%%

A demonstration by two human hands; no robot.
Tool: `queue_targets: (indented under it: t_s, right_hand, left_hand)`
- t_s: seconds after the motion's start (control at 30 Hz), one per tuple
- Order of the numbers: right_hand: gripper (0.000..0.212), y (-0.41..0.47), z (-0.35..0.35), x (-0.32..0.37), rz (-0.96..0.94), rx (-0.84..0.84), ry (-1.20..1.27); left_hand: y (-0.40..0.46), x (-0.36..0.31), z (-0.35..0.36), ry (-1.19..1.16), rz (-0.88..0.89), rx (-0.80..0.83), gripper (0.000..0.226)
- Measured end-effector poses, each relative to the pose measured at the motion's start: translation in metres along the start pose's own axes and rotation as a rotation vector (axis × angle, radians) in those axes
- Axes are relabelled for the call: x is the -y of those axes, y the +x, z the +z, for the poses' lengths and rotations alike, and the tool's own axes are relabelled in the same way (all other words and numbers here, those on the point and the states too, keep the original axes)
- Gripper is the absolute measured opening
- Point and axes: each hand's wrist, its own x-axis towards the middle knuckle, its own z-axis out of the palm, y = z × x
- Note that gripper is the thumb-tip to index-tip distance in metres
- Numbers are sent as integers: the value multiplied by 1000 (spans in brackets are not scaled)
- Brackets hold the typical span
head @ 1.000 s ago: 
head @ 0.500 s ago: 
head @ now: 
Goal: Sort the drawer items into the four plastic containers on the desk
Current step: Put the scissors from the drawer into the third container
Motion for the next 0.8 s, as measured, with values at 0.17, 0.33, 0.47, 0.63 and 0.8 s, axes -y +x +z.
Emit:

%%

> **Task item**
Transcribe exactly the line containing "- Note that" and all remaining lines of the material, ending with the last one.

> **Output below**
- Note that gripper is the thumb-tip to index-tip distance in metres
- Numbers are sent as integers: the value multiplied by 1000 (spans in brackets are not scaled)
- Brackets hold the typical span
head @ 1.000 s ago: 
head @ 0.500 s ago: 
head @ now: 
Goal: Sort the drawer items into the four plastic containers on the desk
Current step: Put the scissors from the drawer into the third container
Motion for the next 0.8 s, as measured, with values at 0.17, 0.33, 0.47, 0.63 and 0.8 s, axes -y +x +z.
Emit:

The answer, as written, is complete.